Por: Diógenes Armando Pino Ávila

    La paz que se respira en estos pueblos del Caribe Colombiano tiene como ingrediente la oralidad, las costumbres, las tradiciones y un ingrediente exquisito que es la alegría con la que adobamos los ratos de solaz y esparcimiento donde le damos rienda suelta a la imaginación creadora de cuentos y anécdotas, en un permanente festejo con gracejos risas y mamadera de gallo. Esto permite vivir sin amarguras, ya que esa alegría y mamadera de gallo se comporta como un bypass que permite una salida a las tensiones para alivianar las penurias de la cotidianidad.

    Mis queridos lectores, han notado que me gustan las anécdotas de mi pueblo, que soy un cazador de tales relatos e historias y que trato en mis escritos visibilizar a los personajes del pueblo por sus decires, gestos y acciones, sin importarme su condición racial, económica, social o religiosa. Es más, creo que es una necesidad dejar testimonio de estos personajes y su anecdotario como parte de la cultura local para que las nuevas generaciones conozcan y valoren sus orígenes.

    La que les contaré hoy, transcurrió por allá en la década de los 60s, en que Tamalameque vivía una tensión política local entre los miembros del partido liberal oficialista y los del Movimiento Revolucionario Liberal (MRL) liderado por Alfonso López Michelsen en franca rebeldía contra la férula oficialista. A propósito de dichas tensiones locales el partido liberal se dividió en Tamalameque y se produjeron acciones con una picaresca y jocosidad que narraban los mayores de esa época.

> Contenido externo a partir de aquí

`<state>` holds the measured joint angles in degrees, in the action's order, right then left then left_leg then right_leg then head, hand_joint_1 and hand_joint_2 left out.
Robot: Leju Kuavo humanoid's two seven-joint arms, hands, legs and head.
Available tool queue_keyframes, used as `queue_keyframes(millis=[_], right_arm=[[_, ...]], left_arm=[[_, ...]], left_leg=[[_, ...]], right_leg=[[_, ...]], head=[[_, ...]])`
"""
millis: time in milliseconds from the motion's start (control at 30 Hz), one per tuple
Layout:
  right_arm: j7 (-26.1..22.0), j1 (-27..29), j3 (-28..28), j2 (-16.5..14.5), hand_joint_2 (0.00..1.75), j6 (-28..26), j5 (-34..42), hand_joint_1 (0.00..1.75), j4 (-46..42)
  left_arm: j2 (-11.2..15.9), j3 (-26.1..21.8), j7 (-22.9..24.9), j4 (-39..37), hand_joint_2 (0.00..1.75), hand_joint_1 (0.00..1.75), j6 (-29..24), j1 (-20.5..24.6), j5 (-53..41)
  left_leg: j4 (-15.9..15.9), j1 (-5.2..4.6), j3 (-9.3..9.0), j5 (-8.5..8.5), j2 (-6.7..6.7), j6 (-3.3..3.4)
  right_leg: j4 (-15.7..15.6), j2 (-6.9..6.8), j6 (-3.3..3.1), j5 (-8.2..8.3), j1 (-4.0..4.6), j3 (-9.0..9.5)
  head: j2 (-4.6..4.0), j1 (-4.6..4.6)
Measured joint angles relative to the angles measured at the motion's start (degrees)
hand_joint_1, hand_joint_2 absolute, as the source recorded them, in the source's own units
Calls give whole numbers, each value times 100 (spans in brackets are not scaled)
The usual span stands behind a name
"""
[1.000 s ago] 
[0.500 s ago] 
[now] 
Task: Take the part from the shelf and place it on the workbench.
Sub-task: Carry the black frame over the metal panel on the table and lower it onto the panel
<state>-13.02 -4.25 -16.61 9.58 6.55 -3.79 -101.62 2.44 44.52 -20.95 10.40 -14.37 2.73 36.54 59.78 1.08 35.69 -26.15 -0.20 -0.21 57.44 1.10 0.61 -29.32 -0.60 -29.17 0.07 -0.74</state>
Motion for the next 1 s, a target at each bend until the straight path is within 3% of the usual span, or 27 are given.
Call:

    Tomas Gómez y Marciana Pozo habían liderado un movimiento cívico, contra la mala administración del Hospital, lo cual provocó el despido de Pedro Claver del Río, un cartagenero rubicundo, que se desempeñaba como síndico. En su reemplazo a petición del pueblo y con la bendición del doctor Emilio Abuabara, fue nombrado Maximino Caballero.

    El nuevo síndico al tomar posesión del cargo, recibió el inventario de los muebles, enseres y equipos del hospital, y entre fórceps, pinzas hemostáticas, fonendoscopios y bisturís recibió un aparato de esterilización que en el inventario aparecía con el nombre de Autoclave. Al nuevo síndico le llamó poderosamente la atención la coincidencia sonora del apellido del síndico saliente y el nombre del aparato de esterilización, el primero Pedro Claver y el esterilizados auto clave, esta similitud le llevó a profundas cavilaciones y en su calenturiento magín le halló razones de politiquería a este hecho.

     Producto de esas cavilaciones y profundas reflexiones tomó, ya apersonado de sus funciones, la decisión de reunir a los empleados del hospital, para -según él, poner los puntos sobre las íes y terminar el desgreño administrativo, su discurso fue encendido y elocuente, habló de la necesidad del trabajo en equipo, de la obediencia debida del empleado con su jefe, teniendo el cuidado de hacer pausas y énfasis para indicar que el jefe, indiscutiblemente era él, siguió con su chachara y elucubraciones oratorias por más de media hora y remató su discurso así:

    «Es que en el hospital todo tiene que cambiar, todos han de someterse a las nuevas normas que desde hoy regirán. La disciplina se aplicará desde los Pacientes hasta el empleado de menor rango. Y ése aparatico que ustedes llaman Autoclave, en honor a Pedro Claver el síndico saliente, desde hoy en adelante pasará a llamarse Autocaballero. He dicho señores».